0

I have a pandas dataframe that I need to pull specific rows out of and into a new dataframe. These rows are in a list that look something like this:[42 50 52 59 60 62]

I am creating the dataframe from a .csv file but as far as I can tell there is not a way to designate the row numbers when reading the .csv and creating the dataframe.

import pandas as pd 

df = pd.read_csv('/Users/uni/Desktop/corrindex+id/rt35',index_col = False, header = None )

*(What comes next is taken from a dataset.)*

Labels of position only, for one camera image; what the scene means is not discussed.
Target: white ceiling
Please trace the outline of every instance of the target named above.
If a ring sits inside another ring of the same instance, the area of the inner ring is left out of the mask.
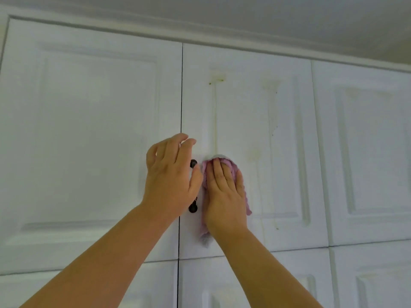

Here's a portion of the dataframe:

                    0
0      1 269 245 44 5
1      2 293 393 33 5
2     3 295 175 67 12
3      4 298 415 33 5
4    5 304 392 213 11
mattp
  • 65
  • 9
  • https://stackoverflow.com/questions/13651117/how-can-i-filter-lines-on-load-in-pandas-read-csv-function will help. You will have to read the whole file and then filter out the rows of interest. – quest Jun 26 '19 at 08:12

3 Answers3

4

Use skiprows with a callable:

import pandas as pd

keep_rows = [42 50 52 59 60 62]

df = pd.read_csv('/Users/uni/Desktop/corrindex+id/rt35', 
                 header=None
                 skiprows=lambda x: x not in keep_rows)
Chris
  • 29,127
  • 3
  • 28
  • 51
1

Unfortunately, pandas read_cvs expects a true file, and not a mere line generator, so it is not easy to select only a bunch of lines. But you can to that at Python level easily:

lines = [line for i, line in enumerate(open('/Users/uni/Desktop/corrindex+id/rt35'), 1)
         if i in [42 50 52 59 60 62]]
df = pd.read_csv(io.StringIO(''.join(lines)),index_col = False, header = None )

You can also use skiprows to ignore all the lines except the ones to keep:

df = pd.read_csv('/Users/uni/Desktop/corrindex+id/rt35',index_col = False, 
                 header = None, skiprows=lambda x: x not in [42 50 52 59 60 62])
Serge Ballesta
  • 143,923
  • 11
  • 122
  • 252
  • Thank you for this, unfortunately I'm getting an error when I'm trying: Traceback (most recent call last): File "/Users/uni/Desktop/corrindex+id/Pandas to createxyt.py", line 6, in df = pd.read_csv(io.StringIO(''.join(lines)),index_col = False, header = None ) TypeError: initial_value must be unicode or None, not str – mattp Jun 26 '19 at 08:21
  • @mattp: If you are using Python 2.x, you must use `io.BytesIO` instead of `io.StringIO`. – Serge Ballesta Jun 26 '19 at 08:23
0

You can go about it like this:

import pandas as pd

my_list = [42, 50, 52, 59, 60, 62] 

df = pd.read_csv('/Users/uni/Desktop/corrindex+id/rt35',
                 index_col= False,
                 header=None,
                 nrows=max(my_list) + 1).iloc[mylist]
zipa
  • 27,316
  • 6
  • 40
  • 58